How to Do Wearables the Right Way

With the announcement of the Apple Watch, wearables are once again a hot topic in the tech world.

However, the Apple Watch – along with similar offerings from Samsung and others – only deals with one segment of the market for wearables. There are plenty of other wearables out there with different form factors and use cases.

I’ve had the privilege of working with some of Applico’s clients to help take a few of these wonderful wearables to market – some consumers know (like prototypes of the early smart watches for global device manufacturers) while others they might not (such as a forthcoming fertility tool). So whether you’re looking to build the next smartwatch, thinking about building a software platform on top of one or doing something else entirely, here are eight lessons for how to make a winning wearable.

  1. Address an inelastic consumer demand

In other words, pick a use case consumers will be determined to satisfy, like achieving or avoiding pregnancy. We have learned from the FuelBand and other moderate-to-vigorous activity monitors that interacting with general “quantified self” data is interesting, but it becomes less useful to consumers as they familiarize with their normal patterns of activity.

As a result, many of these devices experience user attrition after a period of six-or-so months. However, if a couple is trying to become pregnant, they will likely adhere to a regimen until they are successful, despite “fatigue” incurred by wearing or using the device over time.

  1. Enable the previously impossible

Shockbox and ICEdot are helmet sensors that detect impact. If a football player gets a concussion, Shockbox will immediately notify a guardian, and if a motorcyclist falls forcefully, ICEdot calls 911.

Before “instrumented” helmets, an unconscious rider would not be able to seek help.

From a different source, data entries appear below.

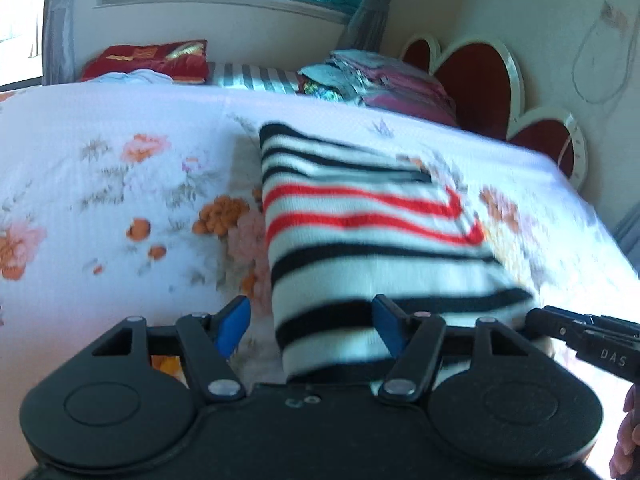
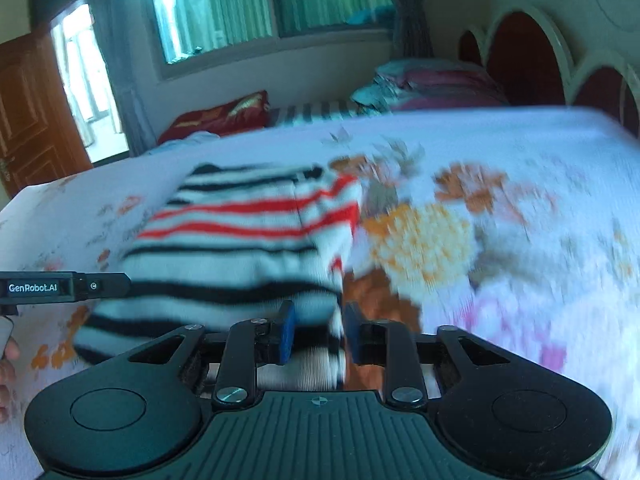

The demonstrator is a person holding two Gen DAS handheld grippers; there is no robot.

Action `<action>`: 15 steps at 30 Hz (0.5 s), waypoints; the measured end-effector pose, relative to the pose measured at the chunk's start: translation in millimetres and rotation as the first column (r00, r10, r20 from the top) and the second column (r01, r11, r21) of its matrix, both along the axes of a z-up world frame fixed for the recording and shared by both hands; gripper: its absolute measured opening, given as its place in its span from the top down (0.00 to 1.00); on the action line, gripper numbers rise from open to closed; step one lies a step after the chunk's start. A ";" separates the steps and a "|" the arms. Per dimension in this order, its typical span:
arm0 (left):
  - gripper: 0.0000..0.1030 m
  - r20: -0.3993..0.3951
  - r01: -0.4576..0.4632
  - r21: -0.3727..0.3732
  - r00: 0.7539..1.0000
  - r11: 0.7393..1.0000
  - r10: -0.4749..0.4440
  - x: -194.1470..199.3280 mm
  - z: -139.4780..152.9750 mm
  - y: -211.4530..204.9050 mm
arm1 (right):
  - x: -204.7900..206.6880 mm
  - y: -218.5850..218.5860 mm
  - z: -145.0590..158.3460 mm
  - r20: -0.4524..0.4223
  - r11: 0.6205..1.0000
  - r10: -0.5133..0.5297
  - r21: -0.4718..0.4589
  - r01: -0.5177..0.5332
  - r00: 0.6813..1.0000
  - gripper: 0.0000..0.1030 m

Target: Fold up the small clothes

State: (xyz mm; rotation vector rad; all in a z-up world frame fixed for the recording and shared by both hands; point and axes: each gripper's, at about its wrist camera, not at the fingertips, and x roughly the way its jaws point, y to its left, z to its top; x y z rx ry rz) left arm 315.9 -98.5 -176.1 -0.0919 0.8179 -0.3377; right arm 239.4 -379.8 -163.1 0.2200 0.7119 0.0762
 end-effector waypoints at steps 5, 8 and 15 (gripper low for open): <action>0.34 -0.010 0.024 -0.015 1.000 1.000 -0.024 2.5 -10.2 6.2 | -7.9 -7.8 -16.5 -0.059 0.987 -0.092 0.126 0.099 0.994 0.88; 0.30 -0.013 0.032 -0.010 0.999 0.999 -0.032 3.6 -11.8 7.1 | -5.7 -2.8 -22.4 -0.079 0.990 -0.096 0.095 0.103 0.992 0.88; 0.28 -0.017 0.023 -0.008 1.000 1.000 -0.024 2.4 -3.2 8.0 | -5.9 -2.5 -7.9 -0.094 0.989 -0.103 0.095 0.112 0.990 0.76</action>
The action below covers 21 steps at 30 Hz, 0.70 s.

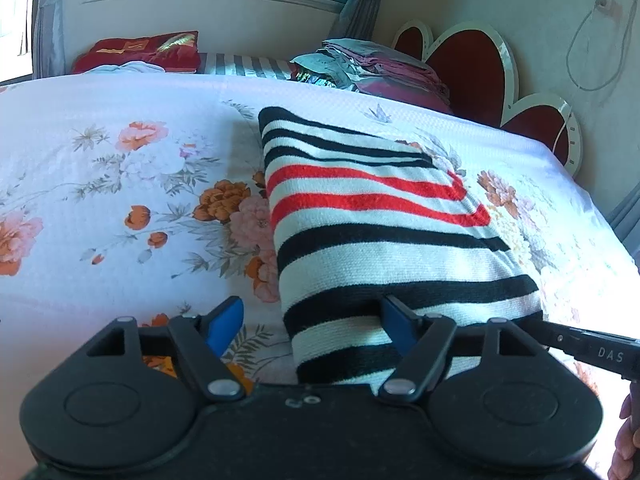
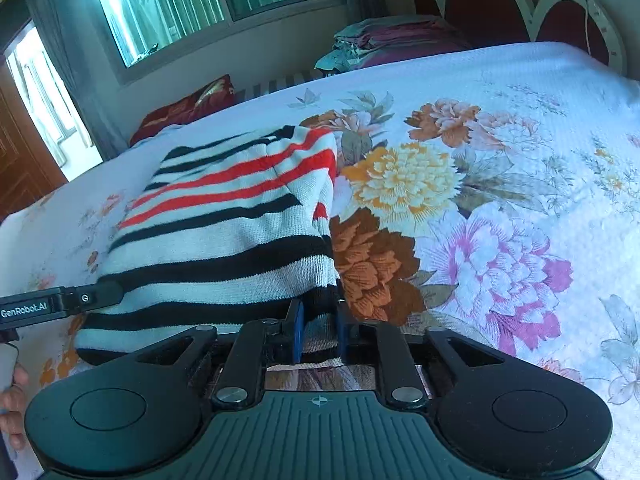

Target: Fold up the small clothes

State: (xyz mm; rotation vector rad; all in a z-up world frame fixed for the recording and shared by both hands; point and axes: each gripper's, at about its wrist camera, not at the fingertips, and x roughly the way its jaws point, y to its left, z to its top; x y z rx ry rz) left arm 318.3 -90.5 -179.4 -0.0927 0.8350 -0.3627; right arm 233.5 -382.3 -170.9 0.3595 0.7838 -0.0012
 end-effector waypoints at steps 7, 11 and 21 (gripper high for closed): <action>0.18 0.019 0.000 -0.020 1.000 1.000 0.001 11.5 16.4 -11.4 | 23.6 -16.2 16.0 0.052 0.999 0.028 0.039 -0.030 0.998 0.41; 0.18 -0.002 -0.015 -0.012 1.000 1.000 0.015 31.4 15.1 -19.2 | 52.9 -31.1 11.7 0.029 0.991 0.026 0.131 -0.030 0.999 0.41; 0.19 -0.106 -0.039 -0.129 0.994 0.991 0.025 74.8 -9.8 -15.4 | 112.2 -44.5 -17.5 -0.020 0.965 0.091 0.249 -0.083 0.996 0.41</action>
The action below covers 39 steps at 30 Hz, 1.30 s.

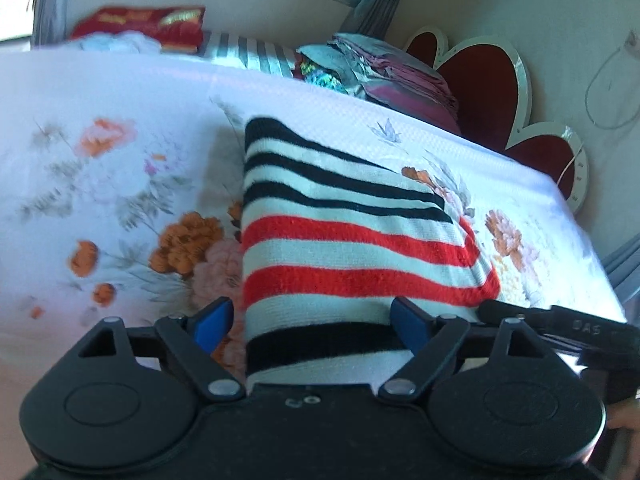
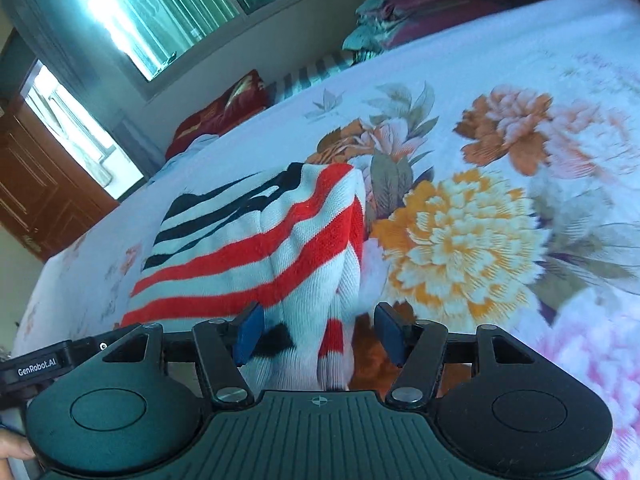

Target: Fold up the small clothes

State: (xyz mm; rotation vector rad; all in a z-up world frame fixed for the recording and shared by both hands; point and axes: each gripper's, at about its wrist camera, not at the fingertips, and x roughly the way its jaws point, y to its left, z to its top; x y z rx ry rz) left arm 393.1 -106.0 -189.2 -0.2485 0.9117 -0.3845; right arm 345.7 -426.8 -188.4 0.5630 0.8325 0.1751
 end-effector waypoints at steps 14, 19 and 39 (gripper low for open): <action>0.50 -0.047 -0.001 -0.110 0.999 0.994 -0.004 5.3 -8.3 0.1 | 11.4 -2.2 -14.3 0.016 0.987 0.050 0.152 -0.052 0.999 0.67; 0.59 -0.009 0.021 -0.140 1.000 0.990 -0.023 -0.2 11.1 6.2 | 5.4 7.9 6.6 0.060 0.983 0.029 0.180 -0.039 0.998 0.67; 0.59 0.108 -0.008 -0.161 0.994 0.987 0.026 -23.0 73.5 247.3 | 9.4 265.3 73.1 0.173 0.973 0.091 0.195 -0.125 0.981 0.68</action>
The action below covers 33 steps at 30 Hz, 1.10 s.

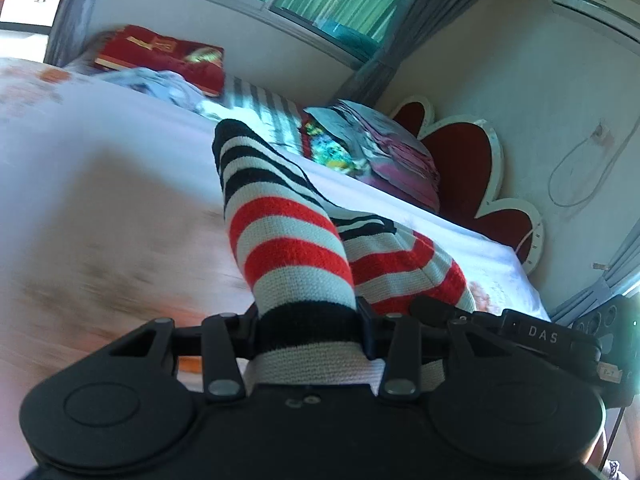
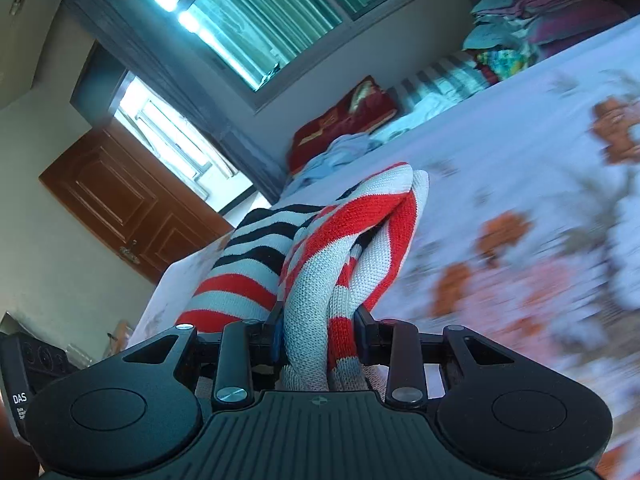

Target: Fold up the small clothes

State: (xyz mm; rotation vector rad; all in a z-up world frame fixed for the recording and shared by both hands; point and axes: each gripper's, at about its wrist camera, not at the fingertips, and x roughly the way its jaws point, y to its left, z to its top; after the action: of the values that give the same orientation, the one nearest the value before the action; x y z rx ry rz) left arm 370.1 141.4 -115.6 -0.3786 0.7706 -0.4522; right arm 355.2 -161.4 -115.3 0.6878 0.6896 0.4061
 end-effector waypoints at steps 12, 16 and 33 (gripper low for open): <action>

Now, using an ICEdot helmet could mean the difference between life and death. Connectivity in helmets is a category-buster that will compel people to buy new products even if they weren’t otherwise planning to do so.

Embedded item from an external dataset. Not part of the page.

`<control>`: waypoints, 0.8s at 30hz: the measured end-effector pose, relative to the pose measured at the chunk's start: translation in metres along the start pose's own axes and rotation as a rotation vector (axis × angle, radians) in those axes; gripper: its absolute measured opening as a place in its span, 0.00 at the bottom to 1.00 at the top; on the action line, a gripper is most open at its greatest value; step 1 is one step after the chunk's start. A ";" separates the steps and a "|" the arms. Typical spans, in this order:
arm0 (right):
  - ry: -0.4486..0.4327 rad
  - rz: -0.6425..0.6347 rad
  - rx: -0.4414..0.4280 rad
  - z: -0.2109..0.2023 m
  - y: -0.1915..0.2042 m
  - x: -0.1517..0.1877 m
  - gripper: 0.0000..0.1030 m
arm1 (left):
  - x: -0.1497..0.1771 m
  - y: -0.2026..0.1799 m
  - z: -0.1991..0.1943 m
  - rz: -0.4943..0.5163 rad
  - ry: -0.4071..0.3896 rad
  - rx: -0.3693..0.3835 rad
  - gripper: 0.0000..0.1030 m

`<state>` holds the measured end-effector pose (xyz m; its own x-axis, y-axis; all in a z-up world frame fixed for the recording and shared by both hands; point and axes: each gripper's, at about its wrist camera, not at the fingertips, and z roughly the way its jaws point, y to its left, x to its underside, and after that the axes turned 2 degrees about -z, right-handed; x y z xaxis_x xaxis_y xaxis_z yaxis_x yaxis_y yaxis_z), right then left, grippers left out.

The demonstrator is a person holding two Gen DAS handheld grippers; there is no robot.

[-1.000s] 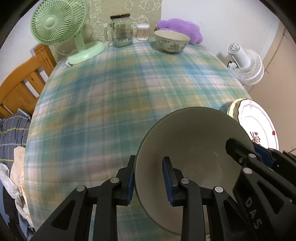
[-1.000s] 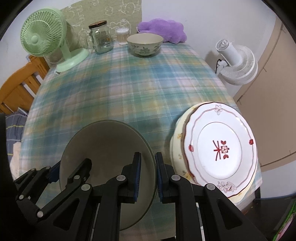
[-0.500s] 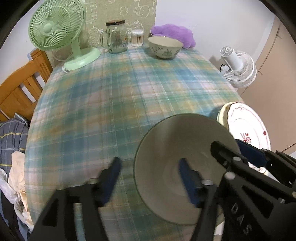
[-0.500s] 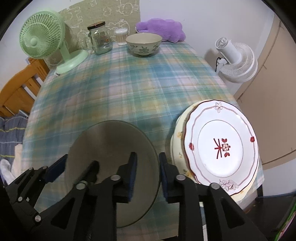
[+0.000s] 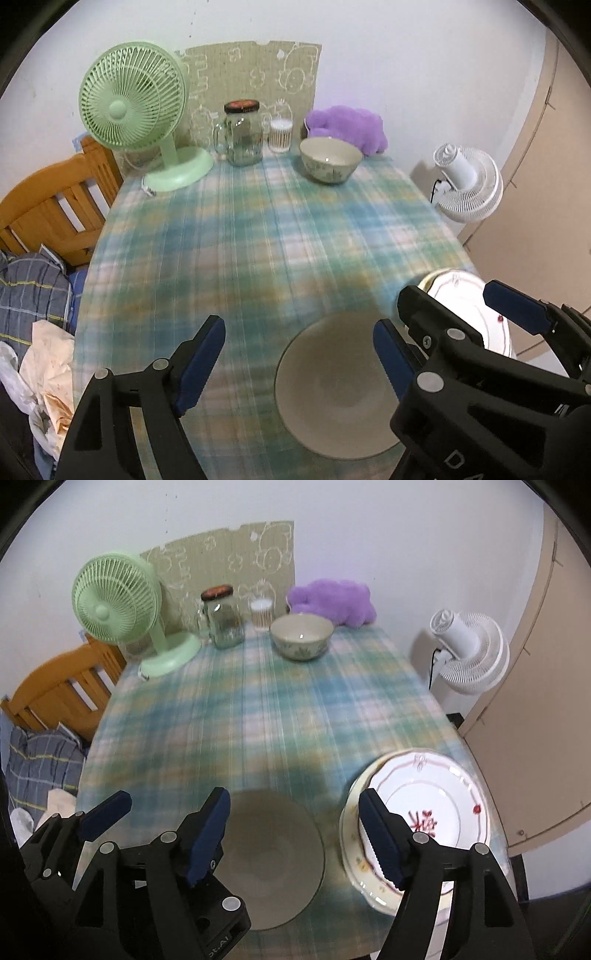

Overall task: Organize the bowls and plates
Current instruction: 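Lower the bowl onto the table beside the plates and open both grippers, then move both grippers to the grey-green bowl by the purple plush and grasp its rim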

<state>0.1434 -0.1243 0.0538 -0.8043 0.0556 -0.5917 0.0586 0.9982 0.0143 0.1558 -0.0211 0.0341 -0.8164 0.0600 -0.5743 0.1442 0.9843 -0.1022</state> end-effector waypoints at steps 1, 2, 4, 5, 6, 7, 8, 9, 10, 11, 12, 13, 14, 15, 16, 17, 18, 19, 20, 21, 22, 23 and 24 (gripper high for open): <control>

  1. Size your potential consumer and producer markets

By “consumer” market we mean the users who would opt-in to using the wearable, and by “producer” market we mean the developer users who might potentially build software or other related experiences on top of your platform. It takes just as much time and effort to build for a big addressable market as it does to build for a small one, so choose your playing field wisely.

  1. Foolproof the onboarding process

In software, developers have limited opportunity to acquire new users and often do so at considerable cost.

Without a proper introduction to a new experience, users have a lower likelihood of converting on intended behaviors. Hardware adds another layer of complexity, and often, a price barrier to users who buy new equipment and learn new interactions with the device and accompanying software.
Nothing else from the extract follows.